Uno de los grandes valores del teatro es su condición de irrepetible. Por muy ajustado que esté un montaje, no hay dos funciones iguales. Es lo que hace del teatro el arte más vivo. Pero también tiene una contrapartida: nunca podremos volver a disfrutar de un espectáculo en concreto, nunca podremos revivirlo. Solo nos queda la memoria. Y aunque Daniele Finzi Pasca dice que la memoria es la verdad, nosotros no somos tan optimistas. Por eso a veces, durante la función, cuando no nos creíamos toda esa fabulosa verdad que estábamos viendo sobre el escenario, intentamos disciplinarnos: recuerda, memoriza lo que estás viendo, que no se te olvide, intenta grabar estas imágenes en tu cerebro. Porque La verità no se ve todos los días. Ni se volverá a ver.
Si alguna vez hemos visto algo cercano al espectáculo total, eso es La verità. El teatro convencional es lo que ocupa una parte más marginal, aunque Beatriz Sayad tiene su momento para la evocación, y sus payasadas con Rolando Tarquini no se quedan en meros rellenos para hacer tiempo mientras se monta el siguiente número. Pero tampoco es solo circo, una sucesión de novamás sin estructura ni forma. Lo que logra la compañía de Finzi Pasca es un conjunto armonioso y deslumbrante.
No tenemos mucha confianza en nuestra memoria, pero va a ser difícil olvidar las bellísimas imágenes que se suceden a lo largo de las dos horas del espectáculo. La mezcla de la escenografía llena de inventiva y matices de Hugo Gargiulo con la iluminación juguetona del propio Finzi Pasca y Alexis Bowles, unidas a la mágica música de Maria Bonzanigo y al vestuario infinito de Giovanna Buzzi crean una atmósfera etérea que contribuye a que no nos podamos creer lo que nos enseñan los fabulosos artistas de la compañía. A pesar de que la excusa de la obra sea un telón de Dalí, nada tiene que ver este universo con el surrealismo de consumo rápido del pintor. La escena fulgura, cierto, pero la avalancha de sensaciones nunca llega a aturdir. Lo que consigue más bien es que nos despertemos... en un sueño.

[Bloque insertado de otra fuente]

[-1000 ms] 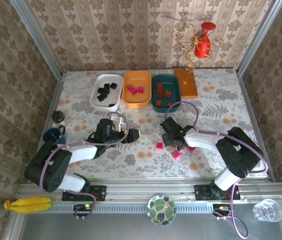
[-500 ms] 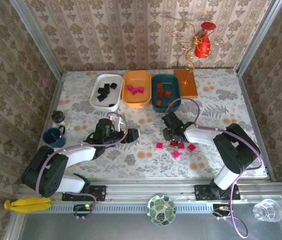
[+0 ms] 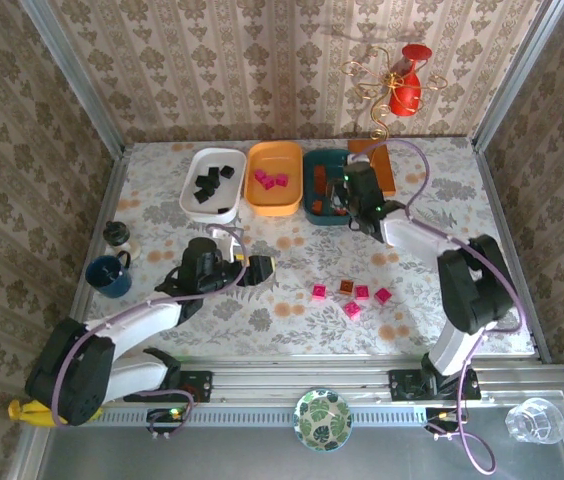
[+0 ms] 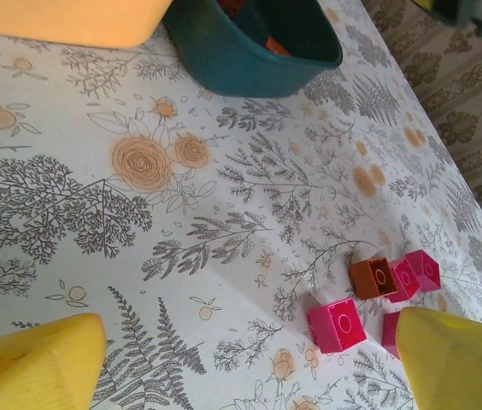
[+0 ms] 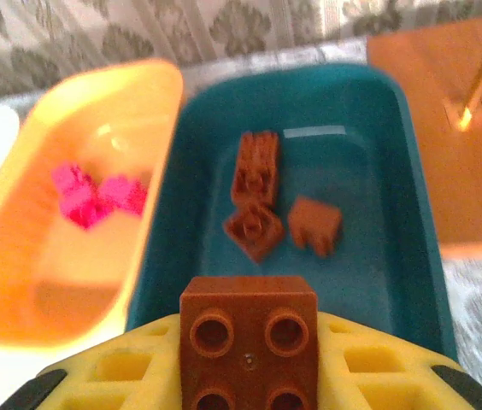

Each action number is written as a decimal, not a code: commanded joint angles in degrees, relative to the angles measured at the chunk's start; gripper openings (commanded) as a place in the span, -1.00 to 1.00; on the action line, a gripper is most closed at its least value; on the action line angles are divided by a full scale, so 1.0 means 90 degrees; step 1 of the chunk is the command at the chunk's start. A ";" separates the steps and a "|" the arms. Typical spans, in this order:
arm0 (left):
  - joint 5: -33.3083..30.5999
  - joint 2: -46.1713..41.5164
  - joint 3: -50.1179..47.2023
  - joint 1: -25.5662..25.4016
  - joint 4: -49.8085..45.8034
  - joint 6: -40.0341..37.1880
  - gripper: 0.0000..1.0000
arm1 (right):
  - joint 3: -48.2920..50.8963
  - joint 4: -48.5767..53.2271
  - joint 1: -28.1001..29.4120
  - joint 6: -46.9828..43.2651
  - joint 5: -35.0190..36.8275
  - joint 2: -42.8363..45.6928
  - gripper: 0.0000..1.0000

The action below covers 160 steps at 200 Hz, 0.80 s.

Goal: Sort the legos into containers by color
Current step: Place the lego in the container.

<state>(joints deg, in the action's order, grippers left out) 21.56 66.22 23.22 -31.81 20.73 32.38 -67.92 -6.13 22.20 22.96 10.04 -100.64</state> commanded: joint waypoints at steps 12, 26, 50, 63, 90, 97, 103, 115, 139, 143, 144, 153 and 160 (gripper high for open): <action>-0.0159 -0.0538 -0.0073 -0.0020 -0.0460 -0.0166 0.79 | -0.1362 0.0145 -0.0238 0.0378 0.0164 -0.1337 -0.30; -0.0178 -0.0725 -0.0046 -0.0030 -0.0637 -0.0215 0.79 | -0.2118 0.0457 -0.0288 0.0303 0.0383 -0.1850 -0.24; -0.0222 -0.0987 -0.0013 -0.0039 -0.0849 -0.0219 0.79 | -0.3065 0.1033 -0.0298 0.0014 0.0647 -0.2339 -0.02; -0.0194 -0.1080 0.0015 -0.0047 -0.0959 -0.0259 0.80 | -0.3077 0.1111 -0.0227 -0.0160 0.0688 -0.2200 0.19; -0.0257 -0.1088 0.0063 -0.0049 -0.1165 -0.0430 0.81 | -0.2081 0.1113 0.0033 -0.0474 0.0812 -0.1235 0.44; -0.0252 -0.1079 0.0097 -0.0049 -0.1202 -0.0459 0.81 | -0.1649 0.1167 0.0133 -0.0525 0.0726 -0.0864 0.47; -0.0223 -0.1065 0.0122 -0.0049 -0.1234 -0.0485 0.81 | -0.1242 0.1240 0.0239 -0.0563 0.0719 -0.0536 0.49; -0.0143 -0.1029 0.0162 -0.0049 -0.1274 -0.0546 0.82 | -0.0413 0.1526 0.0499 -0.0590 0.0693 0.0161 0.54; -0.0083 -0.0935 0.0226 -0.0059 -0.1416 -0.0762 0.82 | 0.1090 0.2395 0.1126 -0.0329 0.0884 0.1386 0.60; -0.0052 -0.0915 0.0239 -0.0068 -0.1439 -0.0793 0.82 | 0.1296 0.2578 0.1245 -0.0250 0.0962 0.1569 0.61; -0.0037 -0.0909 0.0241 -0.0068 -0.1442 -0.0799 0.82 | 0.1345 0.2626 0.1269 -0.0229 0.0992 0.1610 0.61; 0.0096 -0.0857 0.0261 -0.0083 -0.1454 -0.0860 0.82 | 0.1735 0.3025 0.1511 -0.0012 0.1146 0.1965 0.63; 0.0212 -0.0818 0.0247 -0.0105 -0.1360 -0.0895 0.82 | 0.1999 0.3277 0.1674 0.0200 0.1189 0.2197 0.64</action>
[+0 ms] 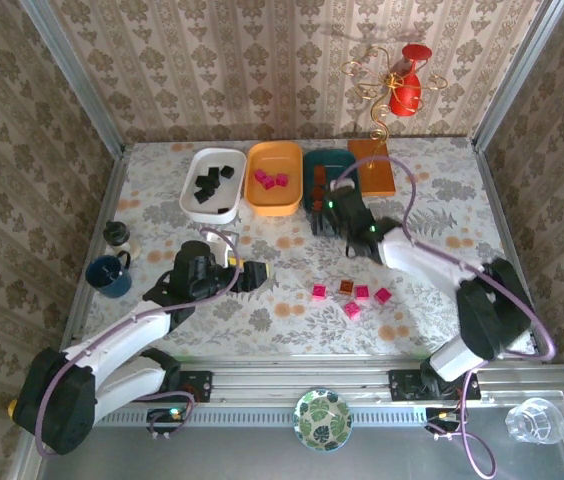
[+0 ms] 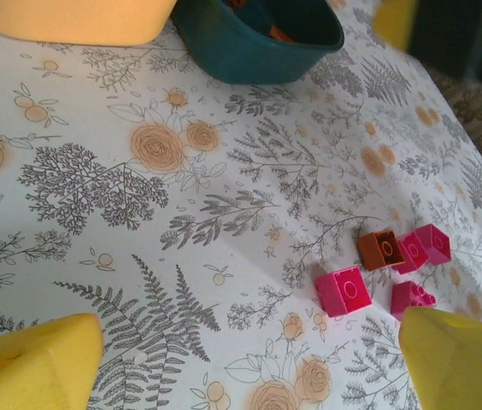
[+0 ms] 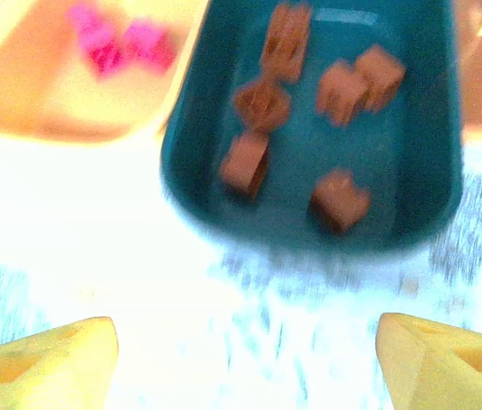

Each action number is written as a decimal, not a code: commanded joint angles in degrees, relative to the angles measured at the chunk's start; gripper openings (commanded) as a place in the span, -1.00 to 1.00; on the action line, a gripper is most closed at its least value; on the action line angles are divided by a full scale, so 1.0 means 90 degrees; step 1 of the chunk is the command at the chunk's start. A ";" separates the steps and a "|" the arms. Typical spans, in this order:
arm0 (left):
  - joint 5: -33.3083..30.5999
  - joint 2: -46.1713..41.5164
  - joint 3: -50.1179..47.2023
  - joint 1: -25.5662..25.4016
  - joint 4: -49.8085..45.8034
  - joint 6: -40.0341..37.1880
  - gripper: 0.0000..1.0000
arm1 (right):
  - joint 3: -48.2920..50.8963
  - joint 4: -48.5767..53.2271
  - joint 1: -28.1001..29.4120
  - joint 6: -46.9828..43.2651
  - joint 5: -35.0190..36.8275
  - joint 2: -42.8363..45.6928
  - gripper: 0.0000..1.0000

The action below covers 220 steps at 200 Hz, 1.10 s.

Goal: Sort the legos into containers by color
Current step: Place the lego in the container, then pick up the lego from the bottom-center of the table.

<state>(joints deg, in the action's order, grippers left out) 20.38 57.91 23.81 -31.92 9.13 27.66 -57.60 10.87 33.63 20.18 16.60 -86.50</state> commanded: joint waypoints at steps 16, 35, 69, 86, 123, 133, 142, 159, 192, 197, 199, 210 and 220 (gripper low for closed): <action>0.0531 0.0183 0.0102 -0.0152 0.0246 -0.0378 0.81 | 0.1330 0.1745 0.0743 0.1054 0.0490 0.1099 0.64; 0.0548 0.0262 0.0088 -0.0170 0.0425 -0.0354 0.81 | 0.1713 0.1798 0.1063 0.1584 0.0447 0.1380 0.64; 0.0434 0.0394 0.0088 -0.0184 0.0496 -0.0297 0.81 | 0.2090 0.1349 0.1232 0.1838 0.0084 0.1341 0.56; 0.0399 0.0455 0.0088 -0.0184 0.0519 -0.0247 0.80 | 0.2113 0.1146 0.1267 0.1839 -0.0100 0.1207 0.41; 0.0315 0.0499 0.0088 -0.0196 0.0514 -0.0246 0.80 | 0.2094 0.0958 0.1325 0.1839 -0.0120 0.1021 0.13; 0.0307 0.0514 0.0098 -0.0194 0.0505 -0.0254 0.81 | 0.2102 0.0931 0.1330 0.1872 -0.0101 0.0975 0.09; 0.0310 0.0528 0.0113 -0.0195 0.0497 -0.0261 0.80 | 0.2104 0.0959 0.1328 0.1905 -0.0004 0.0941 0.08; 0.0304 0.0538 0.0127 -0.0201 0.0495 -0.0261 0.80 | 0.2127 0.0999 0.1331 0.1987 0.0125 0.0918 0.04; 0.0238 0.0557 0.0118 -0.0202 0.0492 -0.0277 0.80 | 0.2336 0.0798 0.1330 0.2270 0.0141 0.0954 -0.03; 0.0235 0.0558 0.0118 -0.0201 0.0489 -0.0273 0.80 | 0.2356 0.0789 0.1332 0.2301 0.0161 0.0949 -0.03; 0.0233 0.0558 0.0118 -0.0202 0.0495 -0.0271 0.80 | 0.2362 0.0785 0.1330 0.2311 0.0166 0.0942 -0.03; 0.0221 0.0558 0.0118 -0.0202 0.0495 -0.0278 0.80 | 0.2386 0.0749 0.1327 0.2342 0.0165 0.0920 -0.05; 0.0216 0.0558 0.0118 -0.0203 0.0496 -0.0279 0.80 | 0.2380 0.0735 0.1327 0.2371 0.0184 0.0900 -0.06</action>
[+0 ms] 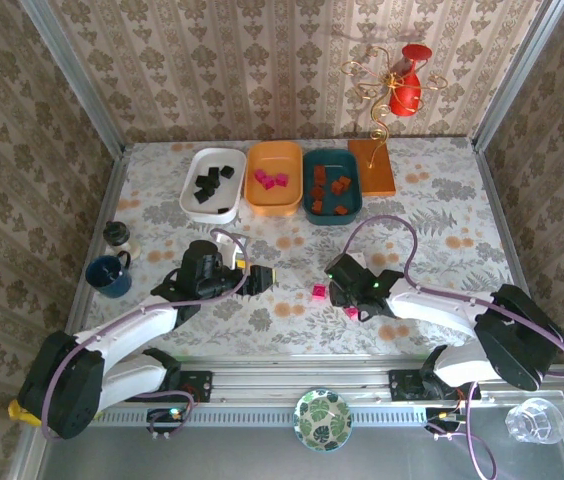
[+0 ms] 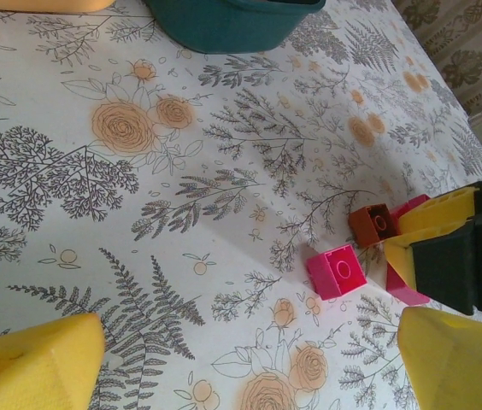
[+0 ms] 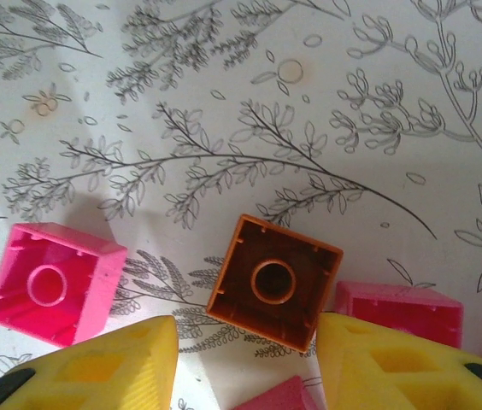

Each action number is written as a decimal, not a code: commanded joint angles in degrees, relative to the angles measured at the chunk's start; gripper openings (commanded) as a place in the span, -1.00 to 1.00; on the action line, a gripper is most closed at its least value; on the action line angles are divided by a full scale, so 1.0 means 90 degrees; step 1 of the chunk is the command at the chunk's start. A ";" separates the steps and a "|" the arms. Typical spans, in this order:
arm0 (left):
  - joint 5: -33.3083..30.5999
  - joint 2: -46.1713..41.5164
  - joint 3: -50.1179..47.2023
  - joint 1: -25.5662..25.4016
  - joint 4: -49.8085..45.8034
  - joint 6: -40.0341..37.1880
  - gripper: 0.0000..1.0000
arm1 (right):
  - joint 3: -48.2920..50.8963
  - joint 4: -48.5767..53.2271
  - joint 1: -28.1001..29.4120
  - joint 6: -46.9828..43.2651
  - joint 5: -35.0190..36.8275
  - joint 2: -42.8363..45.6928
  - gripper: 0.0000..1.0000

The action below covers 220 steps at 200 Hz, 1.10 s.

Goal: Sort the legos into containers by color
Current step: Pick up the lego from the bottom-center of the table.

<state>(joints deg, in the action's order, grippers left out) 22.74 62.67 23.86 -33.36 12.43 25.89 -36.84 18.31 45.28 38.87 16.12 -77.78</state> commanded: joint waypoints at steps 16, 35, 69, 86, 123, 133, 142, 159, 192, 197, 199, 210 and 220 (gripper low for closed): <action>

Hay algo en la perfección que parece inhumano. Muchas veces puede provocar asombro, pero también frialdad. Sin embargo, en los números circenses, el más mínimo desliz y todo el hercúleo trabajo llevado a cabo queda en las ruinas. Es difícil lograr alcanzar el equilibrio para que un número sea ejecutado sin error alguno, transmitiendo asombro e inverosimilitud, y que a la vez consiga emanar cercanía, una percepción de admiración mezclada con simpatía. La verità no recela del “más difícil todavía”, pero tampoco cae en los fuegos de artificio.
Desde el primer número, un patoso ballet en el que la ridiculez bien asumida se gana al público, todo lo que vendrá será un espectáculo prodigioso que bordea la inverosimilitud. Así, el momento en el que Félix Salas desafía la flexibilidad del cuerpo humano produce grima en el patio de butacas, pero también reconocimiento de lo que se es capaz de hacer con dedicación y unas condiciones extraordinarias. No desgranaremos uno a uno los números de la función, porque todos ellos son dignos de los mayores elogios y se nos acabarían los adjetivos del panegírico. Lo mismo se puede decir de cada uno de los artistas, que parecen capaces de cualquier cosa, desde un juego de malabares que parece más propio de la magia, hasta una sinfonía con vasos que es pura virguería, pasando por las variadas demostraciones de equilibrismo ojiplático.
También nos gustaría destacar el trabajo de unos profesionales a los que raramente se cita: los técnicos. En un montaje tan delicado como La verità, en el que cada milésima de segundo cuenta, la labor de estos técnicos es primordial. Y es que para conseguir un espectáculo total es necesaria la colaboración de todo el equipo, y que todos estén a la altura. Solo una de las múltiples lecciones que deberemos retener de este (esperemos) imborrable montaje.